Further analyses could address the effect of considering monetary aspects within the target function. Moreover, the penalty parameter ensures model feasibility, but does not fully avoid additional power flows. Both the additional power flows and the choice of the penalty parameter could be further investigated. In order to penalize any deviation from the predetermined schedule, the same penalty parameter was applied both for charging from and for discharging into the grid. However, especially deviations leading to battery discharging might be less critical and sometimes even desirable from energy system perspective, possibly leading to positive revenues. This could be the case if the system participates in additional electricity markets. Consequently, the value of the penalty parameter could be different for positive and negative deviations and should be subject to further research.

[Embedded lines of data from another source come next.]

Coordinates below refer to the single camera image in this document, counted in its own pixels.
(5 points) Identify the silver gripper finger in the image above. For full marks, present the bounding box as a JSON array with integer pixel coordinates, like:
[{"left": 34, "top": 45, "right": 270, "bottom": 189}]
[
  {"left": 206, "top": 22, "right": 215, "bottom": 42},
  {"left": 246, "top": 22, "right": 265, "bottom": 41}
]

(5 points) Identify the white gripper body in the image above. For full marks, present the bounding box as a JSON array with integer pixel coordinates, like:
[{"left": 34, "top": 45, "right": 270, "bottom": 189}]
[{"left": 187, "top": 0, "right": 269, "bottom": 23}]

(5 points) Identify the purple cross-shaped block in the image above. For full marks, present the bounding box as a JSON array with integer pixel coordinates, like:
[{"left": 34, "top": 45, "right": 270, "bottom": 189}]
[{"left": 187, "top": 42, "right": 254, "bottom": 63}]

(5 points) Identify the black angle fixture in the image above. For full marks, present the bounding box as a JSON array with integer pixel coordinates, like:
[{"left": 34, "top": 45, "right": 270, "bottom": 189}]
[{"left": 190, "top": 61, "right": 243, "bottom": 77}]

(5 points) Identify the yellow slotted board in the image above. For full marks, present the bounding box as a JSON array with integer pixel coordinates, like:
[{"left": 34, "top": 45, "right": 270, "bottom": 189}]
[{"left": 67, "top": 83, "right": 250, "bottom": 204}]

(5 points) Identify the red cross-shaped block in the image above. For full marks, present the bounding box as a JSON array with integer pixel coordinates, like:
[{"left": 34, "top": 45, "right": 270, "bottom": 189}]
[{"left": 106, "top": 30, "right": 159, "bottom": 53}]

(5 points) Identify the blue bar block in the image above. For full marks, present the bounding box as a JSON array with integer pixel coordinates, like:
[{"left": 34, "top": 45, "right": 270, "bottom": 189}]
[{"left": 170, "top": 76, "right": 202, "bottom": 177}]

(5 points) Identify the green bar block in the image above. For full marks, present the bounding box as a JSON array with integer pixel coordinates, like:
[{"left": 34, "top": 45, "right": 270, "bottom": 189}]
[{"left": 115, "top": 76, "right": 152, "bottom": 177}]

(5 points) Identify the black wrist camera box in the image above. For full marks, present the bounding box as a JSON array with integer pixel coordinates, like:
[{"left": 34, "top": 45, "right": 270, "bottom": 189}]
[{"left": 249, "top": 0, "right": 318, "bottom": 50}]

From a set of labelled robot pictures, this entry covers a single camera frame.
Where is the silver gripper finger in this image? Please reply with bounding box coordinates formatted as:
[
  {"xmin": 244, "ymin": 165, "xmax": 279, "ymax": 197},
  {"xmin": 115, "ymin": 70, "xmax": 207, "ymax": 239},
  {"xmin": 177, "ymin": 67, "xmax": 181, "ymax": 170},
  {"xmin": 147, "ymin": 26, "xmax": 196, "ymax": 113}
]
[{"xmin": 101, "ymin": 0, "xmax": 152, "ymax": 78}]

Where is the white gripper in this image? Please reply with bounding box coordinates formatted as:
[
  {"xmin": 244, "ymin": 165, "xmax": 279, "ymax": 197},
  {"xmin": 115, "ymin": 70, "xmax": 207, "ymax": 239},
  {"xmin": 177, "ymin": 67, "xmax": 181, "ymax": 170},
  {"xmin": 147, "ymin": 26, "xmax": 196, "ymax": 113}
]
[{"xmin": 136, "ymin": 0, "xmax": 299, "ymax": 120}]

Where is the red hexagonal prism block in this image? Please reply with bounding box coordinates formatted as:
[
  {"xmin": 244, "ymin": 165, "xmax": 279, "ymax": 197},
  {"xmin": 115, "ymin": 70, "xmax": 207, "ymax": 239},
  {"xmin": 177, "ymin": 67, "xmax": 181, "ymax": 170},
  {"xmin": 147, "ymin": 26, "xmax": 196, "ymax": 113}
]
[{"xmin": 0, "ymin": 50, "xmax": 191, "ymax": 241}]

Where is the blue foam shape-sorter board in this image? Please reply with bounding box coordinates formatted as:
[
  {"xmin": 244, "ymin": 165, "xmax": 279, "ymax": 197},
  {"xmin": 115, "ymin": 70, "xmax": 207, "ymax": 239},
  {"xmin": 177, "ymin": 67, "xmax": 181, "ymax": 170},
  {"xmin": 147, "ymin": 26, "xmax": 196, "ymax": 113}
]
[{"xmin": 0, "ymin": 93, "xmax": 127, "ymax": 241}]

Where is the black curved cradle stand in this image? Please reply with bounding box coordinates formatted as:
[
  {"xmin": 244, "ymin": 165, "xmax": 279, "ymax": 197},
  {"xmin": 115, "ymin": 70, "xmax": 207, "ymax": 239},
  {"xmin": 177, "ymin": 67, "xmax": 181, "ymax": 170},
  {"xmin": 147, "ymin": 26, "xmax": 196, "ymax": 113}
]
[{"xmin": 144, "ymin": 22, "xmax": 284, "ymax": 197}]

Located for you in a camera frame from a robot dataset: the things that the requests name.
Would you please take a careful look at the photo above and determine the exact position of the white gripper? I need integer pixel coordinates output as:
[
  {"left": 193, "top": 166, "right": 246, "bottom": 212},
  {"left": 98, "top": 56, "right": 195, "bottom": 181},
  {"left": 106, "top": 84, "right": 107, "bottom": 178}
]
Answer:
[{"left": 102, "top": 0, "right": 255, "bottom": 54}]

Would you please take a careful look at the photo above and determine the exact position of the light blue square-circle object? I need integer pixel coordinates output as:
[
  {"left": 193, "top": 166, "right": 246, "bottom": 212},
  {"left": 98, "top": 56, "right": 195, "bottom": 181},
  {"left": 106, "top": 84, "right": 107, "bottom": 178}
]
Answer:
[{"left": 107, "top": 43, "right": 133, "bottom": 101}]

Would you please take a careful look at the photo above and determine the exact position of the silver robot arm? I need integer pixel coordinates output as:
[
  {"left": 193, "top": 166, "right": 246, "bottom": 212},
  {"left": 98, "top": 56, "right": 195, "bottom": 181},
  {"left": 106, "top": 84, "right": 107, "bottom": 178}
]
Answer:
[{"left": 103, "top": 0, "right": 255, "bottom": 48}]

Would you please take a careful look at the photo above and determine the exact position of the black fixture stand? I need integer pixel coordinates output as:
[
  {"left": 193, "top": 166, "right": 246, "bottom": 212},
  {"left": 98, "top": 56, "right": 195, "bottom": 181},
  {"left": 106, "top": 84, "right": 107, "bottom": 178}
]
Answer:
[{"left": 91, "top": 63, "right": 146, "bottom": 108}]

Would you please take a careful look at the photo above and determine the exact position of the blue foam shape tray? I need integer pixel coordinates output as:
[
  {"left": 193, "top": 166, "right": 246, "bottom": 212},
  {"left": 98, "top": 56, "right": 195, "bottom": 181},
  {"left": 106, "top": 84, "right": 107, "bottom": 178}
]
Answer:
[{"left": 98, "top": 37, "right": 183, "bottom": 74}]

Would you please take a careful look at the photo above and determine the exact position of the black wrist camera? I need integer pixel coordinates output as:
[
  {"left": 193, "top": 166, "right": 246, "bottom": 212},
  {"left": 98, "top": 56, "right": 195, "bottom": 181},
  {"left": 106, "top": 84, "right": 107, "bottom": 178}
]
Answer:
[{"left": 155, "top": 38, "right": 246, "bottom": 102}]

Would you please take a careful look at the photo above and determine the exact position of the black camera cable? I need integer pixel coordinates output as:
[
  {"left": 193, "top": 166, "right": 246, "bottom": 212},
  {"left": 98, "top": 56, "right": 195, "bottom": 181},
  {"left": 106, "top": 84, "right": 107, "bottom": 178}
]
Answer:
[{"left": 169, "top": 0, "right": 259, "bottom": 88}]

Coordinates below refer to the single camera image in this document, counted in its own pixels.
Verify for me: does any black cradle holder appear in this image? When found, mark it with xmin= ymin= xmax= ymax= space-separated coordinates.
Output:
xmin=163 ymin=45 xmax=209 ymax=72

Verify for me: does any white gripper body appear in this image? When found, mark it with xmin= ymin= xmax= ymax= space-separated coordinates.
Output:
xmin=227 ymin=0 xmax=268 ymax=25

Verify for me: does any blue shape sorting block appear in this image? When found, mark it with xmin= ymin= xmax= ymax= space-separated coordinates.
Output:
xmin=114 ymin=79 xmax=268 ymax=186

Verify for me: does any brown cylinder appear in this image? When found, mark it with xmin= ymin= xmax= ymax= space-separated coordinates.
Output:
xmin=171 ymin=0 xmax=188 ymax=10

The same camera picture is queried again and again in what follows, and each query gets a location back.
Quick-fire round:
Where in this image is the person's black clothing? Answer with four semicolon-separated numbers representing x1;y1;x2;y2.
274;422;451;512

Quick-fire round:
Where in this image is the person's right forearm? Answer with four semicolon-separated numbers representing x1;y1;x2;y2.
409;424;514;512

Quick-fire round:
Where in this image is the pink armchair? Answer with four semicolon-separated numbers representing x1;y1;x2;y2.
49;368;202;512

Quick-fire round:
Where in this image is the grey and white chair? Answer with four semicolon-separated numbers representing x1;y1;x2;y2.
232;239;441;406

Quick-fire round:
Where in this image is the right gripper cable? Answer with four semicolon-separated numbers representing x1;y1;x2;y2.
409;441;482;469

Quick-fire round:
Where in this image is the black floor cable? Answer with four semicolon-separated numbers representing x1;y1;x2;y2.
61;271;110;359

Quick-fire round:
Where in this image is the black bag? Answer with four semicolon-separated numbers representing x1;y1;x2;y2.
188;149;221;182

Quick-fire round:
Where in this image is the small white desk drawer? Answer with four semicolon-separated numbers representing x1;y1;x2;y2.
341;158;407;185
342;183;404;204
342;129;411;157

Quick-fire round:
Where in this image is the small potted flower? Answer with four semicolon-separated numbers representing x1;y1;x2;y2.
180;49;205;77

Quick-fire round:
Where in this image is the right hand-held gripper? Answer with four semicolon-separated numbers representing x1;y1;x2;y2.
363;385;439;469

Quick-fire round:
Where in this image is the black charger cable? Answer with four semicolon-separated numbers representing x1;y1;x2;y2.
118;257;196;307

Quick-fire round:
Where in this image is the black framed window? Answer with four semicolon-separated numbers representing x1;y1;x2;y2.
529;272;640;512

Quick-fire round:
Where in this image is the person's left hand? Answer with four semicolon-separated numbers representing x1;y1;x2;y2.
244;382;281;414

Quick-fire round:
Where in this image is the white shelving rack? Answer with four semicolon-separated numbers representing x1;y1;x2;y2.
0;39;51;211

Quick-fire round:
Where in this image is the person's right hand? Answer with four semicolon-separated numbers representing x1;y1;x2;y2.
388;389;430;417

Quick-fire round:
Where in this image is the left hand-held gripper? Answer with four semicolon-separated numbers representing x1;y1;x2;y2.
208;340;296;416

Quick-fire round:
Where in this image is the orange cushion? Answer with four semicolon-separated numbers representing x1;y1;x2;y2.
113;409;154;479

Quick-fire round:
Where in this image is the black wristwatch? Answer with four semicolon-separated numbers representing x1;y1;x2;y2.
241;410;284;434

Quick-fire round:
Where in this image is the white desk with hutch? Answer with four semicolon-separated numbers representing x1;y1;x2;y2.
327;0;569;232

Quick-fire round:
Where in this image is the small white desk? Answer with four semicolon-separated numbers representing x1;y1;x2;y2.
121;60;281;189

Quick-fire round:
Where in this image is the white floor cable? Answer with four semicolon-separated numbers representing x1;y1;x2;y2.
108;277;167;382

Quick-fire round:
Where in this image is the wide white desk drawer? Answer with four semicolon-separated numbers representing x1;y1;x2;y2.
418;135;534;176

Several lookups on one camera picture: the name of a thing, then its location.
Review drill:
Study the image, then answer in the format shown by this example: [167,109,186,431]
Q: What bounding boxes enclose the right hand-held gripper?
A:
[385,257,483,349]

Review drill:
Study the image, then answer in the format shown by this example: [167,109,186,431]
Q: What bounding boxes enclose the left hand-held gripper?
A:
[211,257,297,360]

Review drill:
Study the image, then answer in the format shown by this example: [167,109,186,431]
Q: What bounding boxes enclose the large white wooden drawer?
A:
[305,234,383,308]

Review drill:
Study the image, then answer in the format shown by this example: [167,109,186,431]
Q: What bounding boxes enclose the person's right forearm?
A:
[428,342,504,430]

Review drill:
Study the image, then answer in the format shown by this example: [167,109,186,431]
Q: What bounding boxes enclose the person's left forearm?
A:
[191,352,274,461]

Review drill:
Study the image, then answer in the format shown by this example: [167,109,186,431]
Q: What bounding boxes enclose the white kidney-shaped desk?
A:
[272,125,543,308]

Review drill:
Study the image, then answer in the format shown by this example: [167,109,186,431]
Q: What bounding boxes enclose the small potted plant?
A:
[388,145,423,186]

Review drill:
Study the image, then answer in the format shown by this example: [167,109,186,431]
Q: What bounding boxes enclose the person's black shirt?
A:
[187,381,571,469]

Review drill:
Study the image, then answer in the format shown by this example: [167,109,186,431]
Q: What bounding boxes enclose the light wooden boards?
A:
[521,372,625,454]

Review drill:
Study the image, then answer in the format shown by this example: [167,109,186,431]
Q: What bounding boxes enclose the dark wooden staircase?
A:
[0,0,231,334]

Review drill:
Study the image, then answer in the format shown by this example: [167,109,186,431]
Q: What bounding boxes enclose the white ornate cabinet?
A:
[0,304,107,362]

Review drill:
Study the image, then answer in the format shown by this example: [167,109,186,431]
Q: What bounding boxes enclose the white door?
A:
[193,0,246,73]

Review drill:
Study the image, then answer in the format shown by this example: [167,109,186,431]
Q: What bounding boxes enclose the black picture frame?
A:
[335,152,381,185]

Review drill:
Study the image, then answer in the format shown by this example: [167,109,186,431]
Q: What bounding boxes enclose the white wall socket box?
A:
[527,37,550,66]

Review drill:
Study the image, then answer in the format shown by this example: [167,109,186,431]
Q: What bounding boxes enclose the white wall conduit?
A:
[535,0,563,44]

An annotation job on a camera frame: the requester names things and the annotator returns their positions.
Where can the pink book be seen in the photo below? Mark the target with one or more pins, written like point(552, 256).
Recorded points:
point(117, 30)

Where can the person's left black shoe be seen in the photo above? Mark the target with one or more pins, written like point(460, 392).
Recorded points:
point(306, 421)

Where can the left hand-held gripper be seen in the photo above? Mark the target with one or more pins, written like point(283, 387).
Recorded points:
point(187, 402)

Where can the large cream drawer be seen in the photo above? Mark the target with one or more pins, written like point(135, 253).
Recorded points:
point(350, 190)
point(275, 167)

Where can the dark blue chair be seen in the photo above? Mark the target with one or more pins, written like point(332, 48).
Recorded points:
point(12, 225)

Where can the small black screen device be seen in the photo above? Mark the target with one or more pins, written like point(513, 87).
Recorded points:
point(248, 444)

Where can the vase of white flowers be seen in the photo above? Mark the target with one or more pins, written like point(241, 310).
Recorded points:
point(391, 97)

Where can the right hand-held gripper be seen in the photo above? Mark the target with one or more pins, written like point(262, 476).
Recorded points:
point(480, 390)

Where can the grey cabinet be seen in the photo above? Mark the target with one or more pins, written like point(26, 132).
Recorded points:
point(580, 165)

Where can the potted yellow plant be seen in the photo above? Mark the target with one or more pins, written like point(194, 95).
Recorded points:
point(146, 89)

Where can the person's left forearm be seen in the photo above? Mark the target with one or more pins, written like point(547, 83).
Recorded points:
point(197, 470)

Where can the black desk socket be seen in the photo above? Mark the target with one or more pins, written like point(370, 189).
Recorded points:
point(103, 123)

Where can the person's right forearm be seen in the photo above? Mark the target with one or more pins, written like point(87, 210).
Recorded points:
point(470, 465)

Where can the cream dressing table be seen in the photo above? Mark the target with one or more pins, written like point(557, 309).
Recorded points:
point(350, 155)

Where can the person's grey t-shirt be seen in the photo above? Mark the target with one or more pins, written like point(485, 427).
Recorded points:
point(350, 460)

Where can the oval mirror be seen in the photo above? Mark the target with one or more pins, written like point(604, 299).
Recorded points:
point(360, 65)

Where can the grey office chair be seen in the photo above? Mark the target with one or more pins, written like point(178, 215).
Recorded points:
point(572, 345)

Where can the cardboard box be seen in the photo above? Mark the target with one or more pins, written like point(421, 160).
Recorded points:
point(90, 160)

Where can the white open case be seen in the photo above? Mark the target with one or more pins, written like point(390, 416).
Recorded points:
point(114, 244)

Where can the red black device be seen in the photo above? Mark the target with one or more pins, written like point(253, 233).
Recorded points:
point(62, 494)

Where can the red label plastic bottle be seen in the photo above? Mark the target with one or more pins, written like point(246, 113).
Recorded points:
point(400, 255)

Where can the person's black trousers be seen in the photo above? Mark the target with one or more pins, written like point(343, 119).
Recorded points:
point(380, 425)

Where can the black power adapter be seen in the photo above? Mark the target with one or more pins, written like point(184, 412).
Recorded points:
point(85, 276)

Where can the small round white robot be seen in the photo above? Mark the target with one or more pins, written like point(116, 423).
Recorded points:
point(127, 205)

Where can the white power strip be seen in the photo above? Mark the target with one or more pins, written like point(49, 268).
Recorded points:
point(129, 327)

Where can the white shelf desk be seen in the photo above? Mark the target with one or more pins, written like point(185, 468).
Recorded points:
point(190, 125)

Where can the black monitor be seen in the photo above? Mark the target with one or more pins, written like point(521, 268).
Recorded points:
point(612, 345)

Maybe the most interesting potential for further research lies in the operation of the different batteries, the effect on battery ageing and implications on technology choice and system design. Our results show higher average SOC-levels of the batteries in high-modularity systems. The average SOC has an impact on the calendar ageing, so that higher SOC-levels could lead to reduced battery lifetime, at least for most technologies. Another aspect worth investigating is the effect of higher C-rates on battery degradation. Because of allocating the same requested power to fewer batteries with lower capacities, the C-rates might be higher in high-modularity systems. The modular system architecture might thus be more suitable for some battery technologies than for others. The selection of one or more appropriate battery technologies could positively influence battery lifetime.

Lastly, the battery management system determining the operational strategy could be adapted in order to take quadratic losses into account or vary operating patterns, SOC levels, and power requests for different storages. Moreover, asymmetric system topologies would allow for stressing the batteries at different depths of discharge and C-rates, even when running the same schedule. This might be an argument for hybrid storage systems consisting of different battery technologies with different characteristics and furthermore improve cycle ageing of the batteries, another important factor for battery degradation.